Third, and this is important, if you're trying to make things up with your wife - especially if she seems agreeable to the idea - don't call someone else your soul mate. Now this is certainly one of those mars/venus things, but women tend to be a little jealous. Saying something like this is almost as bad as saying something like "yeah, she could lose a couple pounds" or "she doesn't look half bad once she puts the makeup on."


Now I should quickly point out that none of this comes from first hand knowledge. I did not attend Cheaters 101 class while in college (nor at anytime since) and didn't even sign up for it. My wife is very understanding, but has let me know in no uncertain terms what would happen if this ever became an issue with us (it's a scary story). And most importantly, I have NO DESIRE to find out what "the other side of the fence" is like (and the fear factor helps). My side of the fence is quite nice thank you.


But it sure seems the governor could learn a couple of lessons.

Wednesday, July 01, 2009

And now the hard part

I've made the last two posts notes to my sons/daughters/-in-laws, with some directions on how they should treat their marriages. And now comes the hard part... living it on a day-to-day basis.

When I first got married, I naively was looking forward to the day when I could coast. Looking for that day when everything was safe. Once past that day, I wouldn't have to work to protect my marriage and I would know that my marriage would be safe forever and ever, amen.

Of course that's one of those fleeting thoughts and as soon as you express it, you realize how silly it is. No, you realize, you're going to have to work each day to prove your love to your spouse, to protect your heart from those that would steal it. You're going to have to show her each day that she made the right choice when she said "I do."

But then, I realized there's two simple reasons not to fear this continued work. First, it's not that hard. Watch your heart, don't get into situations that create an opportunity for problems. Listen to her (or him for the ladies) daily, actually care about what's going on in their life.

Second, the benefits of working on your marriage daily are fabulous. So while this is the hard part, in many ways, it's the easy part too.

Monday, June 29, 2009

A note to my daughters/daughters-in-law

Last week, I published a note on the Sanford affair and included a note to my sons/sons-in-law. Now it's time for a counterpoint, a message to the girls in my life.

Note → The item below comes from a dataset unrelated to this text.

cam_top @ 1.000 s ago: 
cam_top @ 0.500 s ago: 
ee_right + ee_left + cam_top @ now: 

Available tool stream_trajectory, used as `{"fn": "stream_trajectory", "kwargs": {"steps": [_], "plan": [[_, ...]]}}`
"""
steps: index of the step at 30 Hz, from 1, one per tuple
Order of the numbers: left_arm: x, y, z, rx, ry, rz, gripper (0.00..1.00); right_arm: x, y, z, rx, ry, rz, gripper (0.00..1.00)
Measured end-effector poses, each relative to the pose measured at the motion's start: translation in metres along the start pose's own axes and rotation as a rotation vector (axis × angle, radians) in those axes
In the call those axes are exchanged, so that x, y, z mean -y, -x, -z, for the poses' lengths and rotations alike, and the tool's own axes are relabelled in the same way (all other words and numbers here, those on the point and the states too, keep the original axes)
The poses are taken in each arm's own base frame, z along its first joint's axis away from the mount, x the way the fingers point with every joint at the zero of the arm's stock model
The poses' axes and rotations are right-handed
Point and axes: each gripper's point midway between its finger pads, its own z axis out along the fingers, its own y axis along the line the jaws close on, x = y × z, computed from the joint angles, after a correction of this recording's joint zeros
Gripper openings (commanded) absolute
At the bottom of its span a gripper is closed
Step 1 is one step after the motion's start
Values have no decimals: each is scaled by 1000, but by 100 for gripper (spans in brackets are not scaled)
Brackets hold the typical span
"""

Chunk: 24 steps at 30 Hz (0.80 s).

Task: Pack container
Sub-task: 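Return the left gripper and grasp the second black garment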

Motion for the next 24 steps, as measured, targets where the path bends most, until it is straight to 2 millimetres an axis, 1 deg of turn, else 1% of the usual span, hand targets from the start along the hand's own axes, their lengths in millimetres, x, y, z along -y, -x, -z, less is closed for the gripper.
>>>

I need to start with a couple of strong caveats. I do not mean this as an attack or even a statement about Mrs. Sanford. I don't know (and don't want to know) anything about her marriage and (to date) she has acted with class. In fact, this doesn't apply to anyone who has had problems in the past, it applies to future actions only. Second, no where does this give any man any excuse to cheat. That's inexcusable. I'm hoping I can tell some women how to make their marriage better.

And my final caveat is that I am not now, nor ever have been (or desire to be) a woman. I struggled with the mars/venus thing when I thought it related to planets, once I discovered it was about men & women I was even more confused. I claim no special knowledge about women, a lesson I've learned the hard way several times.

That said, I saw something in Mark Sanford's letters that needs to be pointed out. He was looking for someone to confide in. He was looking for someone to share his daily life with. He found it in the wrong place.

There's a song that says "he'll have good times doing things that you don't understand." You don't have to understand the things your husband enjoys. But you can still listen to him talk about those things. Or go watch him do them. Cheer him on. And "if you love him, ... be proud of him." There isn't a man alive who doesn't want his woman to be proud of him. And he needs to hear it.

You also need to watch yourself and choose your friends carefully, especially the opposite sex. If you're confiding with another man things you haven't confided with your husband, you're committing emotional adultery. This can quickly lead to physical adultery.

Ok, there I said it. I've probably proven how little of the mars/venus thing I understand. And who knows how many times I'll have to clean up the mess I created with this post, but at least it's out.